だが意外にも、「国連食糧農業機関(FAO)」が113カ国の食料安全保障状況を調べたデータでは、日本は9位とランクが高い。これは100ポイントを満点とし、食料価格、値ごろ感、食料資源、安全性、品質などの指標で比較したランキングだ。以下のようになっている。

1位)フィンランド:85.3
2位)アイルランド:83.8
3位)オランダ:79.9
4位)オーストリア:79.4
5位)チェコ:78.6
6位)イギリス:78.5
7位)スエーデン:78.1
8位)イスラエル:78.0
9位)日本:77.9
10位)スイス:77.7
11位)アメリカ:77.5
12位)カナダ:77.2

これを見ると、一般のイメージとはかけ離れているので、かなり驚くかもしれない。食料安全保障の全体的な評価では、日本はスイス、アメリカ、カナダよりも高い評価なのだ。

しかし、日本の食料自給率は37%程度と主要国では極端に低いのではないだろうか?それなのに、食料安全保障における日本の評価が高いのはなぜなのだろうか?

潜在的には高い日本の食糧自給率

この資料とそれに関連した記事を読むと、日本の潜在的な食糧自給率の評価はずっと高いことが分かる。どうも現在の日本の低い食糧自給率は、政府の減反政策によって人為的に作られたものと理解されているようだ。政府が減反政策の廃止を決定すると、コメの生産は増大する余地がかなりある。これによる食糧自給率の引き上げが潜在的には可能だという認識だ。

それどころか、日本は食糧輸出国になる潜在的な可能性すらも指摘されている。コメは減反で500万トン程度減産しているので、これを止めると日本の食糧自給率は100%に近づくようだ。

減反を廃止すれば、大量のコメを低価格で輸出できる。さらに収量の高いカリフォルニア並みの品種を採用すると、もっとたくさん輸出ができるようになる。品質面では、日本米は海外でも高い評価を得ているので、価格が下がればもっと売れる。コメだけで1兆円を超える輸出が可能であるとも見られている。

これは一般のイメージとはあまりに異なる。
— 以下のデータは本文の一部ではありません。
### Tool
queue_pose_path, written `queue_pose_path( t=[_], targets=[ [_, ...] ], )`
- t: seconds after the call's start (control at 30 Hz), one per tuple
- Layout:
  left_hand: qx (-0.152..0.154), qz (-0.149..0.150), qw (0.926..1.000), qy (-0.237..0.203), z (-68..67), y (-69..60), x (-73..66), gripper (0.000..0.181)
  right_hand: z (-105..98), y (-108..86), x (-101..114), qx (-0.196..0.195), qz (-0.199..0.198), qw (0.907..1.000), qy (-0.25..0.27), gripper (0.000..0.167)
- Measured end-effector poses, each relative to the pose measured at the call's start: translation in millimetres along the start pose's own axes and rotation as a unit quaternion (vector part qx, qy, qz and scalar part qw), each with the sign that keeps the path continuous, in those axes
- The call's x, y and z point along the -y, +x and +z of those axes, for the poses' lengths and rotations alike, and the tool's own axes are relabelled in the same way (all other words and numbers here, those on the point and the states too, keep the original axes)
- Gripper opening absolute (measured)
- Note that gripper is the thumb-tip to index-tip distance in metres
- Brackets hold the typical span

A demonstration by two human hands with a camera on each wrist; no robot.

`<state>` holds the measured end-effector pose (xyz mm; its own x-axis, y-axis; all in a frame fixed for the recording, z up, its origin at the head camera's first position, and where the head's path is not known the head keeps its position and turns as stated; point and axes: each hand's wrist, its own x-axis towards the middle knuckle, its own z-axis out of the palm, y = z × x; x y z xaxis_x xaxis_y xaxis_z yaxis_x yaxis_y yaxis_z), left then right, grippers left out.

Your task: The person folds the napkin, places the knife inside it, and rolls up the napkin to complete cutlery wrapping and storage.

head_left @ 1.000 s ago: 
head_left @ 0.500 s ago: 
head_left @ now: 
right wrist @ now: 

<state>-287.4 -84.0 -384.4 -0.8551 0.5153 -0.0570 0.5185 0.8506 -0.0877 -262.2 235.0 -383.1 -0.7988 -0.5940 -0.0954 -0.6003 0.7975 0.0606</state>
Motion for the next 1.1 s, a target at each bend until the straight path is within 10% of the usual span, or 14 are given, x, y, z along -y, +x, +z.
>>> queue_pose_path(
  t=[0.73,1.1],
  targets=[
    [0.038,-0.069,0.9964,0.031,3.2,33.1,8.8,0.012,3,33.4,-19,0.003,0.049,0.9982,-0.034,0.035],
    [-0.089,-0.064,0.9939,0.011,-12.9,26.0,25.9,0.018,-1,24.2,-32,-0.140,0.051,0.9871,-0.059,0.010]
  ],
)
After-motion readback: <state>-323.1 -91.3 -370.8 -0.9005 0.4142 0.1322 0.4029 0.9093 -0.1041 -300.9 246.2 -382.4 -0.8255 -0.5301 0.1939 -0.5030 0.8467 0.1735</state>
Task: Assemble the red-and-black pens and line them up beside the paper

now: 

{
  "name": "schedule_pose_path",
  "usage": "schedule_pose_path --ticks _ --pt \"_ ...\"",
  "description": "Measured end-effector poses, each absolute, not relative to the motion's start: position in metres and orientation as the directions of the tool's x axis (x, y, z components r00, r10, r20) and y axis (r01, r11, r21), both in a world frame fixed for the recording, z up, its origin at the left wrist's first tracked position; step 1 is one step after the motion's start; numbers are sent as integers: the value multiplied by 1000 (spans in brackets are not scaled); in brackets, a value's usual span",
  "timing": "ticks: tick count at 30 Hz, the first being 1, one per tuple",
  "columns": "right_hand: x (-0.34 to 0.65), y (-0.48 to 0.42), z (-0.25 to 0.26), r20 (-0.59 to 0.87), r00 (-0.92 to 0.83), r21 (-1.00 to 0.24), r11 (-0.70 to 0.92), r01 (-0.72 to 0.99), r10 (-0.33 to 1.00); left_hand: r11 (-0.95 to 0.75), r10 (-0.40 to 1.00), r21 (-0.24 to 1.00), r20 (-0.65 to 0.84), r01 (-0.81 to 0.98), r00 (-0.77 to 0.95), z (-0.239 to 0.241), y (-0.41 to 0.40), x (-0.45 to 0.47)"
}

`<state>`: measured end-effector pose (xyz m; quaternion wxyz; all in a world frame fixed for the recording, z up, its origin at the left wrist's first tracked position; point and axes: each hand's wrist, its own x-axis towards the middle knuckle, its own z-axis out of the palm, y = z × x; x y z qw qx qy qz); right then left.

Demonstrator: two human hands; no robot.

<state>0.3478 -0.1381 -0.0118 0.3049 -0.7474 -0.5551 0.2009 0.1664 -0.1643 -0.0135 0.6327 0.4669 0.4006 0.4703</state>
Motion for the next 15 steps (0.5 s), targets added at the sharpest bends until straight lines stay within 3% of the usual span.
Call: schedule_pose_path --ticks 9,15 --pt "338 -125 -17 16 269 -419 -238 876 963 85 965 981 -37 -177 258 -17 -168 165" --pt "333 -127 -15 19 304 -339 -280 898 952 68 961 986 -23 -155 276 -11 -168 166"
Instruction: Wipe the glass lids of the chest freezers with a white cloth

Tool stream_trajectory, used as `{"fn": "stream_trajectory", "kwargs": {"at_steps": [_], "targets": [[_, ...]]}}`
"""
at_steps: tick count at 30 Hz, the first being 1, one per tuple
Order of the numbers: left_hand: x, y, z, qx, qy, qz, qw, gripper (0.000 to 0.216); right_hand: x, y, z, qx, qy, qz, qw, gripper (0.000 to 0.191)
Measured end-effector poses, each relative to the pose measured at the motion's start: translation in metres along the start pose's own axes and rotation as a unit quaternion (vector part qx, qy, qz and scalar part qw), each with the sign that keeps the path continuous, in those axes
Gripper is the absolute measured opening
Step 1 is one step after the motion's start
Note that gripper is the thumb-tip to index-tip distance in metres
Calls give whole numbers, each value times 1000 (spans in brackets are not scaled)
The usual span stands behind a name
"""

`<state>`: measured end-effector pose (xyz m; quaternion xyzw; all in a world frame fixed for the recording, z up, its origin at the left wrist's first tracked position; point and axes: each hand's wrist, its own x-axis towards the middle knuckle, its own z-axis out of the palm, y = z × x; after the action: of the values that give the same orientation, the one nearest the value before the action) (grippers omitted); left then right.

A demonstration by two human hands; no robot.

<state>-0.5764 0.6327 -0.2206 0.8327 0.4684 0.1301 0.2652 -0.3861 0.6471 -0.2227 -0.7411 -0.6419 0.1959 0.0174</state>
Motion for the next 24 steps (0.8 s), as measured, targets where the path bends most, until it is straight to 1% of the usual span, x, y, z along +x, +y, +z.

どうも日本の低い食糧自給率というイメージは、農林水産省が喧伝したプロパガンダである可能性がある。60%を越える食糧の供給を外国の食料を依存しているということにすると、農業を管轄する農林水産省が予算を獲得しやすくなる。これを狙ったのが、40%を切る低い食糧自給率というイメージの内容のようだ。

さらにいま日本では、年間600万トンに上る食品ロスが出ている。これは食べられるのに捨てられた食品のことである。これは毎日10トントラック、1,640台分の食品を廃棄していることになる。これを軽減すれば、日本が食糧不足に陥るということは考えられない。